The Displays page with live face simulator previews

🔗Controls and presets

Controls follow the effect controls API exactly (color, num, toggle, combo, sensor, font). Two face-specific conventions:

  • Ship presets. A face with four to eight presets, including a minimal “naked” variant, feels designed; a face with bare controls feels like homework. Declare them in options.presets.
  • Keep control ids stable across redesigns. Assignments persist control values by id, so renames silently orphan a user’s tweaks.

🔗Installing and assigning a face

A built face is one self-contained HTML file with its manifest in meta tags: controls, presets, data-source opt-ins, and the format version. Font controls can load selected Google Fonts at runtime unless capture mode disables remote fonts.

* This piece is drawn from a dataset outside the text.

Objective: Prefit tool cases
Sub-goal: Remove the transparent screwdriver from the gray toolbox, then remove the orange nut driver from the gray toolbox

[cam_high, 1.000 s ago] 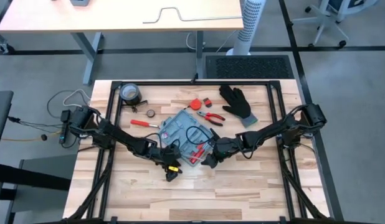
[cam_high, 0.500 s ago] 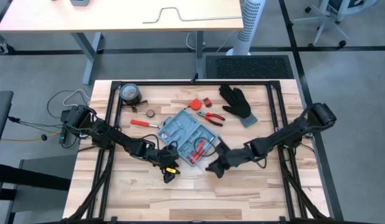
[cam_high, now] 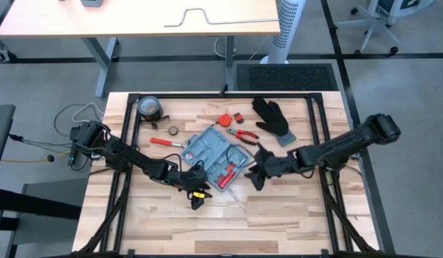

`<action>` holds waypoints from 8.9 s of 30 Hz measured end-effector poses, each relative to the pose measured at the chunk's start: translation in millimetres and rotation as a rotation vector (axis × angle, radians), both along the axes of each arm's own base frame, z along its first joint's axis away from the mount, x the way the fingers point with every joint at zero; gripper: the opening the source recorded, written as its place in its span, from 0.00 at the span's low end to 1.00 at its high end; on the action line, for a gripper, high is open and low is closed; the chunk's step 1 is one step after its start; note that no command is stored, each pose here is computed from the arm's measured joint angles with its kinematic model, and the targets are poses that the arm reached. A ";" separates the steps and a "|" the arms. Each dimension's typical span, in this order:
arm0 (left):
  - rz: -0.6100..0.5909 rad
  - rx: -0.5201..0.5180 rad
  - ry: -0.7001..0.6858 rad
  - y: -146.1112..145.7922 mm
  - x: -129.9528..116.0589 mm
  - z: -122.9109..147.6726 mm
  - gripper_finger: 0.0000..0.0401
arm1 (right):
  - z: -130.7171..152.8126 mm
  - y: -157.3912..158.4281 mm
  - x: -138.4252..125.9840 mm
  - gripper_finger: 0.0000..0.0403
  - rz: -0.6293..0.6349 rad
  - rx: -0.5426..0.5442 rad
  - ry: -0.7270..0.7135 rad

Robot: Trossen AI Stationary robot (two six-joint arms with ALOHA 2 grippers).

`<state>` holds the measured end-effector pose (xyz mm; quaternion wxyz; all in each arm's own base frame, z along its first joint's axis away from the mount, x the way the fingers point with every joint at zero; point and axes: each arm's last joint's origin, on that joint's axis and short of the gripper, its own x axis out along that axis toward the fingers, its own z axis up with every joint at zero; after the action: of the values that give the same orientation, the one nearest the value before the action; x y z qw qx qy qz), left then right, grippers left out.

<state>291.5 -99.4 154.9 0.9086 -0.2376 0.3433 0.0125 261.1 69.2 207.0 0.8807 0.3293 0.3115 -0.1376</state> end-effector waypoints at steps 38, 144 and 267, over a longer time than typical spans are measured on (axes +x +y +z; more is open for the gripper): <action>-0.066 0.277 0.198 13.0 -13.1 -14.6 0.42 | -102.8 66.2 77.6 0.10 -0.212 -0.046 0.462; -0.036 0.476 0.349 57.3 -13.0 -25.8 0.42 | -81.9 -13.9 63.5 0.00 -0.237 0.177 0.172; 0.113 0.125 0.011 -37.5 -53.3 30.8 0.29 | -62.8 54.8 68.7 0.46 0.430 0.410 0.042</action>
<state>238.2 -136.9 185.7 0.9177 -0.1992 0.3328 0.0863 329.8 124.0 144.2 0.7982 0.4238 0.4134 0.1111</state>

just face-build system-pulse            # build to effects/hypercolor/
# install into a running daemon (validates manifest, size, render surface):
curl -F "file=@system-pulse.html" \
  http://localhost:9420/api/v1/effects/install

Re-uploading a file with the same name updates it in place. The effect id is path-derived, so existing display assignments follow the update.

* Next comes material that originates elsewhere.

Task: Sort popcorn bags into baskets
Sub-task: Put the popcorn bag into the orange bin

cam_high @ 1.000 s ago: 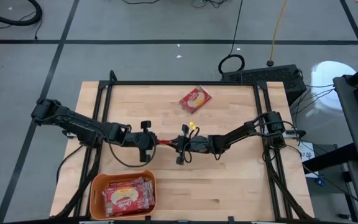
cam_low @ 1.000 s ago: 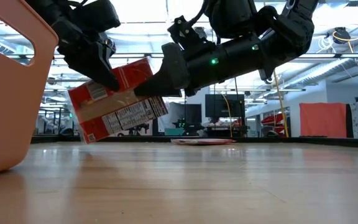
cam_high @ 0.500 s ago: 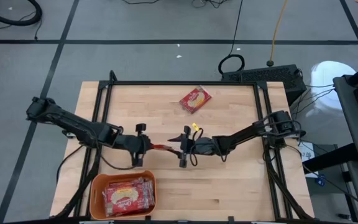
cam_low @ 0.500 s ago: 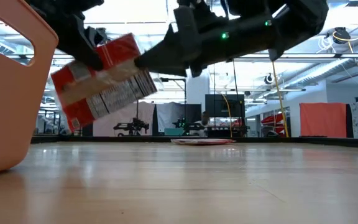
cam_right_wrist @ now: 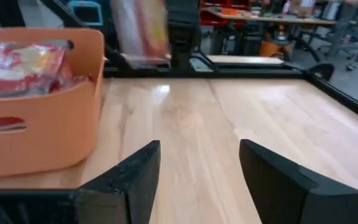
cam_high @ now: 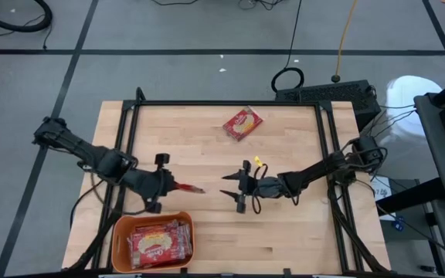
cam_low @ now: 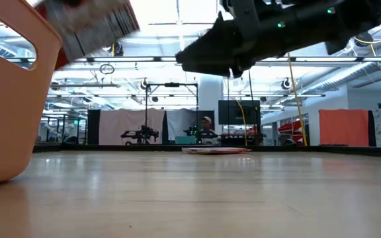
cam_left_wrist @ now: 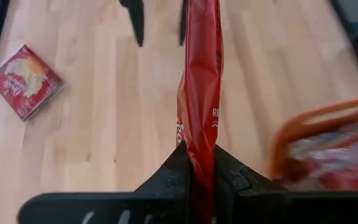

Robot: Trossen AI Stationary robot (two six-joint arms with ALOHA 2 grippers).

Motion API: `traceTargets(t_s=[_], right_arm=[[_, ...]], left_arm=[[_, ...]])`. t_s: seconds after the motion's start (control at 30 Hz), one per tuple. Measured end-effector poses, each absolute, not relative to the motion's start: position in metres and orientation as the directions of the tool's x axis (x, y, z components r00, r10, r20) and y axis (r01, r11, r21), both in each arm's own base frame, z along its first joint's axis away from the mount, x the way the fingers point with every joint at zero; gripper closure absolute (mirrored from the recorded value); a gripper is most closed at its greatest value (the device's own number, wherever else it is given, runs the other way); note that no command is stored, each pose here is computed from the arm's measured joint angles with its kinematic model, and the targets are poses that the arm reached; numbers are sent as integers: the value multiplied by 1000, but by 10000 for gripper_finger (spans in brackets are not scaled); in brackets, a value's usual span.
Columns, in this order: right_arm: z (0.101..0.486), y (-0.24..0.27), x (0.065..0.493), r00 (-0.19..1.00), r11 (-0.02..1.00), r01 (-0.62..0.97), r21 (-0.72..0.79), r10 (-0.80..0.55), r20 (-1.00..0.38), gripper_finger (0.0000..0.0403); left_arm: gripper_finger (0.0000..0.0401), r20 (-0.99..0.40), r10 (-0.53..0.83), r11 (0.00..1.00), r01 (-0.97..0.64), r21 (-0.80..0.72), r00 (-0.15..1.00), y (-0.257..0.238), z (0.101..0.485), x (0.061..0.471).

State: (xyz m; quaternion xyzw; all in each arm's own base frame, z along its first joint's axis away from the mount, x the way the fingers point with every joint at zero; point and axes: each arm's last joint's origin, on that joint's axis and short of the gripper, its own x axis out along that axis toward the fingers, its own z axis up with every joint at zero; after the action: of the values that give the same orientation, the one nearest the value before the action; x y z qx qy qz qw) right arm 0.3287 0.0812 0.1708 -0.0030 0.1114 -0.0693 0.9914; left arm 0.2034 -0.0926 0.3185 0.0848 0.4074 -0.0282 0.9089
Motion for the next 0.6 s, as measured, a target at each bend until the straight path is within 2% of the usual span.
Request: traceTargets(t_s=[0.3,0.6], right_arm=[[163,89,318,968,993,120,-20,-122,-219,192],[164,89,318,970,993,116,-29,-119,-212,192]], left_arm=[[372,-816,10,994,82,70,578,-118,362,189],[372,-859,-2,997,62,35,512,-159,362,202]])
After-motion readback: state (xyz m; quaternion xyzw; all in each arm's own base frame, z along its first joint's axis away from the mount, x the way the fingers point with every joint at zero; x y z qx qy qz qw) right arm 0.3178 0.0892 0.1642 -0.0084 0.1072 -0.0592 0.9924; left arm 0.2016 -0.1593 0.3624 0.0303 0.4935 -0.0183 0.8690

Assigning a built face to a display is a separate step on the daemon’s display API.

PUT/api/v1/displays/{id}/face

Assign or clear an HTML face on a display device. The scope field is "default" (the default) or "scene". A default assignment persists across scene switches; a scene assignment writes the active scene’s display zone, which always wins over the stored default while that scene is active. See the REST reference for the request body and the envelope.

The same operation is exposed to AI agents as the MCP set_display_face tool, with the same default / scene scope parity, in the Agents & MCP section.

🔗How a face becomes pixels

graph TD
    A[face.html assigned to display] --> B[Servo session at native resolution]
    B --> C[daemon injects window.hypercolor.display]
    C --> D[per-frame update fn draws DOM and canvas]
    D --> E[GPU display finalize: blend with lighting scene]
    E --> F[display device]

Each face gets its own Servo session rendering at the panel’s native resolution, so there are no scaling hacks. The finalize pass blends the face with the active lighting scene through the GPU compositor (circular mask, sRGB-correct, viewport transforms), which is why a face can mirror the rig’s own colors through data.lighting. For the deeper render-path view, see Renderer internals.